◆ **DATA BLOCK**:
■ ■ ■

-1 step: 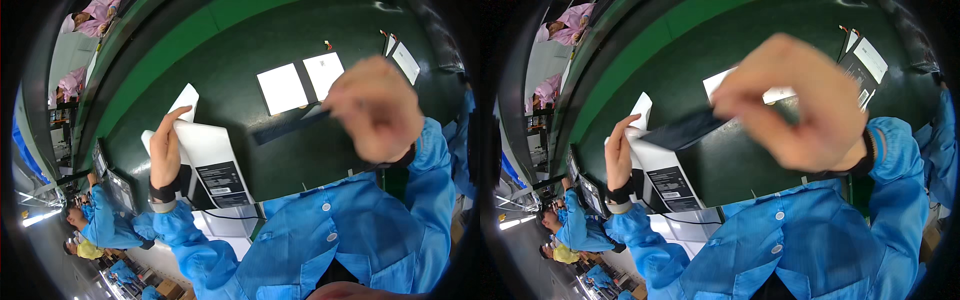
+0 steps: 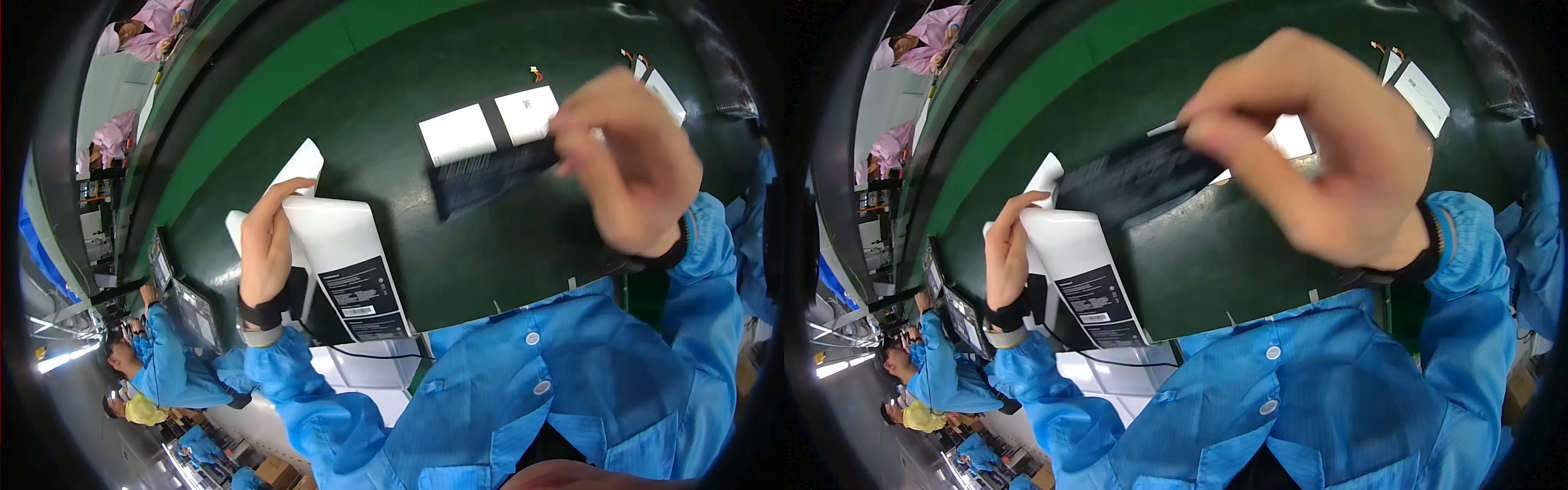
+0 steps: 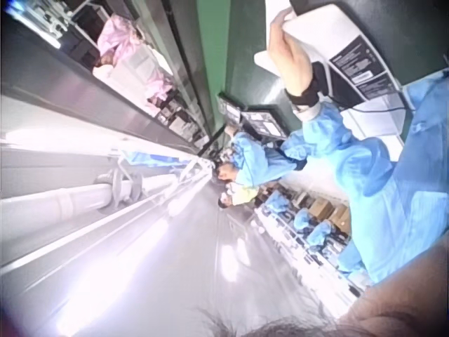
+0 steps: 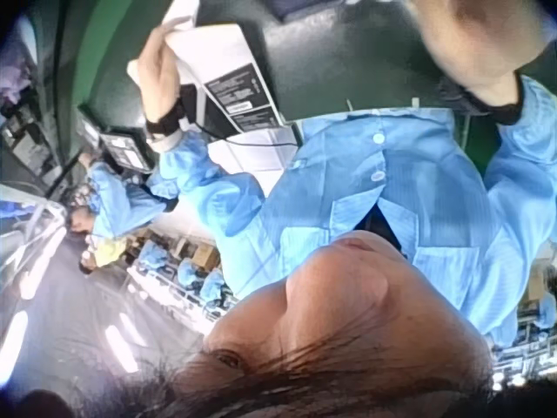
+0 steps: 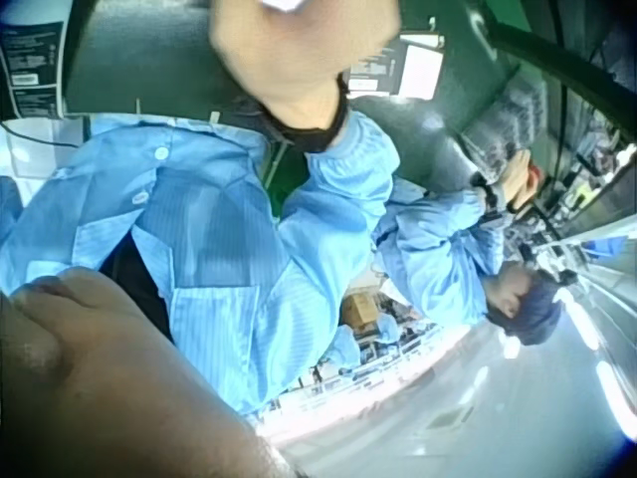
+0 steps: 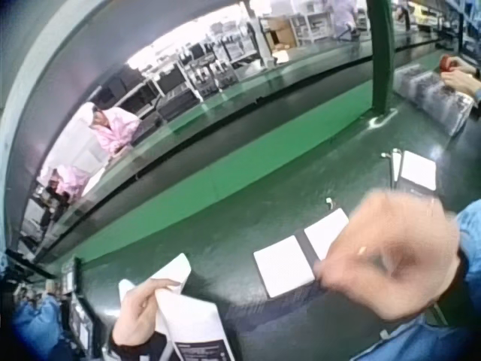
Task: Installing internal batteries and applying protective labeling to tablet devices on an electronics assembly line.
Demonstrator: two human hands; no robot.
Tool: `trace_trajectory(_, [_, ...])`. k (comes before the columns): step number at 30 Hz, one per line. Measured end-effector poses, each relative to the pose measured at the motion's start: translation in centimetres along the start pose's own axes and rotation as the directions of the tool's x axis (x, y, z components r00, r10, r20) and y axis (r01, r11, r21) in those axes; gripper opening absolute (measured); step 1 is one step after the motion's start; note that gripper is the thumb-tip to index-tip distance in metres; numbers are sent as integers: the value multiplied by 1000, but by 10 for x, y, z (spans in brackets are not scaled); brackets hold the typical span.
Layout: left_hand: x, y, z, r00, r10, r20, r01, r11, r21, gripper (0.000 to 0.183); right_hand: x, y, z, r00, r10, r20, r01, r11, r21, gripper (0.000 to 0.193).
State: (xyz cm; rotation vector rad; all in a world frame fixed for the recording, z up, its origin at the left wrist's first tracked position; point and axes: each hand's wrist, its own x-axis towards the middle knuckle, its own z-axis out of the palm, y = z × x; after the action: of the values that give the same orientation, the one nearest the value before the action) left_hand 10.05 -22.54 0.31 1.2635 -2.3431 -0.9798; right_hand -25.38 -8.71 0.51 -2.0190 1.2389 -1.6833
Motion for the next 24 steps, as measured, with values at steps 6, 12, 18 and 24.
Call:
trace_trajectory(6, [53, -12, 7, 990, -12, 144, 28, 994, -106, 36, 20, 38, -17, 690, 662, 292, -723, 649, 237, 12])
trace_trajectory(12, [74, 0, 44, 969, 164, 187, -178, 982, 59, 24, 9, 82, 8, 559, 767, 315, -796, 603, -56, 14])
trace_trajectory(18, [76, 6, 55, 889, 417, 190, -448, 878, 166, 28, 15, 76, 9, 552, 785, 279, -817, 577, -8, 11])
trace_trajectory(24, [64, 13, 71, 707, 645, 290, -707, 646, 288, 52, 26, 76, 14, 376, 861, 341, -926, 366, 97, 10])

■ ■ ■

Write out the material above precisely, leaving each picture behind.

-1 step: 
+0 steps: 
+0 steps: 
+0 steps: 
+0 steps: 
+0 steps: 
Task: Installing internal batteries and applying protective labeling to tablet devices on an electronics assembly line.
Demonstrator: two human hands; no robot.
Tool: `trace_trajectory(_, [_, ...])`. k (comes before the columns): step number at 30 Hz, one per line. Measured end-effector poses, each relative to the pose measured at the motion's start: translation in centimetres along the start pose's own axes and rotation as the directions of the tool's x axis (x, y, z components r00, r10, r20) and y axis (r01, r11, r21) in those axes; gripper opening absolute (measured); step 1 is one step after the motion's start; note that gripper is the thumb-tip to index-tip distance in metres; numbers are sent as integers: the value multiplied by 1000, but by 10 for x, y, z (spans in brackets are not scaled); brackets hold the typical span.
Layout: left_hand: x, y, z, r00, r10, r20, r01, r11, r21, gripper (0.000 to 0.183); right_hand: x, y, z, r00, r10, r20, r01, r11, r21, gripper (0.000 to 0.193).
State: (xyz cm; rotation vector rad; all in a world frame fixed for the recording, z up, its origin at the left wrist's first tracked position; point and axes: each hand's wrist, its own x-axis towards the middle knuckle, its own z-axis out of the palm, y = z × x; after the action: of the values that give the same orientation, the one nearest the value before the action) left_hand 10.05 -22.54 0.31 1.2635 -2.3431 -0.9798; right_hand -25.38 -8.71 0.51 -2.0190 1.2389 -1.6833
Motion for the next 24 steps, as measured, with values at steps 6, 12, 18 and 24.
Call:
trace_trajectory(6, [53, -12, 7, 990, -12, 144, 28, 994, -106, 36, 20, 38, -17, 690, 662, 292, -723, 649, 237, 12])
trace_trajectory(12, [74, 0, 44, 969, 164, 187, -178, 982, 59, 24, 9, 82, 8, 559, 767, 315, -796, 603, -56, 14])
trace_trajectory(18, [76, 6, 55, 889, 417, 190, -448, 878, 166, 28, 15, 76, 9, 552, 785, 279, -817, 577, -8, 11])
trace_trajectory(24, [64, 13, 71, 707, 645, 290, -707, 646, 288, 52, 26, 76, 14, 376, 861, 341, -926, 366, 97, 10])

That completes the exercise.